The vast majority of Cecily Brown's paintings depict some form of sexual activity, yet even though the artist derives much of her material from pornographic sources, the resulting works rarely seem explicit in any conventional sense.
This apparent paradox is largely due to Brown's technique, a meeting of abstract expressionism with traditional figuration in which subjects become fragmented and picture planes blurred.
Recognisable images emerge only gradually from a dense web of gestural marks, a fact that has become more pronounced in recent years as her painting edges closer towards pure abstraction.
Nevertheless, even the artist's least representational work remains a vivid expression of the carnal in its most fundamental sense - a celebration of flesh.
Brown frequently references Old Master evocations of the naked body, while modern, flesh-fixated artists such as Bacon and De Kooning are likewise an influence.
De Kooning once stated that, for him, flesh was the reason oil paint was invented, and in Brown's work, too, there is a clear symbiosis between subject matter and medium.
It has often been noted that, quite apart from the eroticism of her content, the artist's painterly technique exudes its own metaphorical sexuality through a combination of flurried or pounding brushwork, sensual colour and, above all, a constant merging of parts.
For Brown, it seems, the act of painting is in itself a highly voluptuous endeavour; or at least her work leaves us with little alternative but to see it as such.
Famously, Emin's practice is almost entirely auto-biographical, with particular emphasis on candid reference to her own sexuality.

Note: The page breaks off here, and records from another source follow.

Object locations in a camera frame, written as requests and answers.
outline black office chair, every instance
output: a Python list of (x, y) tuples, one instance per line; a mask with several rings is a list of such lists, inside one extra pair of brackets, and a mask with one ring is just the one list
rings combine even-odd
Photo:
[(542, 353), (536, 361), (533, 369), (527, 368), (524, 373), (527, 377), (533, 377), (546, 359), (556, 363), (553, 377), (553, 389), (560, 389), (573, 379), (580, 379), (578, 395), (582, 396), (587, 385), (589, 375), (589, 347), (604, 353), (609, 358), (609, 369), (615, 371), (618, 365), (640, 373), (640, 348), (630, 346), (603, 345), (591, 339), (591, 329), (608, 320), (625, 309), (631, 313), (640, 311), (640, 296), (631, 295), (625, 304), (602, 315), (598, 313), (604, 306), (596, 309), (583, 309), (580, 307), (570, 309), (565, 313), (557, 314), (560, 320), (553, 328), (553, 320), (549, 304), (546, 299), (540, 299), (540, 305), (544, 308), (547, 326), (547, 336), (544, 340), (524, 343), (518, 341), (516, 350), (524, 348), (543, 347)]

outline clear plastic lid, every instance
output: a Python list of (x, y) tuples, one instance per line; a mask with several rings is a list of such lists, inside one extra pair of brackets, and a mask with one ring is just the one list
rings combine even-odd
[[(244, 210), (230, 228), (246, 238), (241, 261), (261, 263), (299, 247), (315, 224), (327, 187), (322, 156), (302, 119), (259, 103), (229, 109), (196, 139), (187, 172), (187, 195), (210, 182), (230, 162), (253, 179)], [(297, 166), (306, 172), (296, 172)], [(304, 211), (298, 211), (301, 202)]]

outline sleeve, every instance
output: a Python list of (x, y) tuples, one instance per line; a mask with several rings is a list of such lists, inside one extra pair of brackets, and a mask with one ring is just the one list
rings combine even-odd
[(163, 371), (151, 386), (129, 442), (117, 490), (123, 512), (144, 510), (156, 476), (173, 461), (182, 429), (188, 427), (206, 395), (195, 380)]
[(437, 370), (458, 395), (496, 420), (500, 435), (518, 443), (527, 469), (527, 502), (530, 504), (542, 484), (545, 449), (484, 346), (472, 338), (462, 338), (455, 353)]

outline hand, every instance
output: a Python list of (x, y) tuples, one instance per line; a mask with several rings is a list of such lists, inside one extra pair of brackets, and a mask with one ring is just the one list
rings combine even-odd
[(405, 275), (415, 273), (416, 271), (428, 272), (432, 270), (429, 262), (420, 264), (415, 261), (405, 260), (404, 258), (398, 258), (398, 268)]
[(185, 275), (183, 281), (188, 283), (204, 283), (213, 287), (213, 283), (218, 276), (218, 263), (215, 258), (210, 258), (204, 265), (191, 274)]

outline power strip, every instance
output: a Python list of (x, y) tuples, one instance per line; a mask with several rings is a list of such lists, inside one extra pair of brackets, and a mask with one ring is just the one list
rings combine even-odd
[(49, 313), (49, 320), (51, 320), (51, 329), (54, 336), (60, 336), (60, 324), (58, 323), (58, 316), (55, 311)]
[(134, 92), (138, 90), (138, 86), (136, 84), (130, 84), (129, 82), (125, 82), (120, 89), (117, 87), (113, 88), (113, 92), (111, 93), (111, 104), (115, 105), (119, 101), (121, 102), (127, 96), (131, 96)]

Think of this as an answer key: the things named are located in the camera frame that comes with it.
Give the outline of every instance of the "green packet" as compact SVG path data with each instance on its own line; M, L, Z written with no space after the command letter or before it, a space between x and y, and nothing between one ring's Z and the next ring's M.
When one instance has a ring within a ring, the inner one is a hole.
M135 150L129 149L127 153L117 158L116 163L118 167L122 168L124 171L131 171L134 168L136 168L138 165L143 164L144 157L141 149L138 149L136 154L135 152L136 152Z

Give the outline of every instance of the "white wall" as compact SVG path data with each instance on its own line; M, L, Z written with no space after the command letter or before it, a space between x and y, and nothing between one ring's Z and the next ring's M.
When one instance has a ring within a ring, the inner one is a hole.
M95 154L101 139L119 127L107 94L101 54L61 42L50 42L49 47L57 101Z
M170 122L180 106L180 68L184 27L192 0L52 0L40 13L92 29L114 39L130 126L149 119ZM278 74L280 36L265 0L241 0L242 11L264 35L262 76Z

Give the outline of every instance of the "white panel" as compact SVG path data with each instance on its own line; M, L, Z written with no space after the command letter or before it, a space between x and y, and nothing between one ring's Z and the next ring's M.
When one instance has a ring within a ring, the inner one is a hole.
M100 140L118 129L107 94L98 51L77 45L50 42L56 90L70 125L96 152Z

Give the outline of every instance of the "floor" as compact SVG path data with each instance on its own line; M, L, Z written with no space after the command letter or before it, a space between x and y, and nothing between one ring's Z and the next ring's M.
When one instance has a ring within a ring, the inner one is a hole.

Yet sex, for Emin, is far from straightforward. Inextricably linked to an equivocal self-image, it vacillates constantly between positive and negative associations.
While the neon work Good Smile, Great Come provides a frank celebration of sensual pleasure, Everyone I Have Ever Slept With - one of her earliest works and since destroyed in an art warehouse fire - is far less conclusive in meaning.
Listing a series of bed-mates on the inside of a tent, the roll-call of names seems to serve, on the one hand, as a triumphant record of past conquests, yet can also be construed as abjectly self-critical, a Hall of Shame reflecting a notionally promiscuous past.
In yet another reading, the piece becomes a touching record of intimacy and loss, especially when we realise that not all the names are of sexual partners.
Even in the many works that clearly identify sex as a source of painful emotional states, Emin's own sense of identity remains uncertain, a trait especially noticeable in her frequently explicit monoprint drawings.
Often incorporating texts expressing deeply felt anxieties, the artist's conflictive self-image translates into portraits in which she appears simultaneously brazen - a naked, open-legged sexual object - as well as vulnerable, exposed and fragile.
Nuance and uncertainty is again a feature of the installation Bed, which reinforces its obvious sexual association through stained, crumpled sheets and a surrounding mess of discarded condoms and underwear.
Yet its alternative significance as a place of illness or convalescence - a refuge, in this case, from a bout of deep depression - is also made clear by its state of neglect, vodka bottles and cigarette butts mingling with the chaos of objects at its side. Emin's bed simultaneously represents wild abandon and a deep sense of abandonment.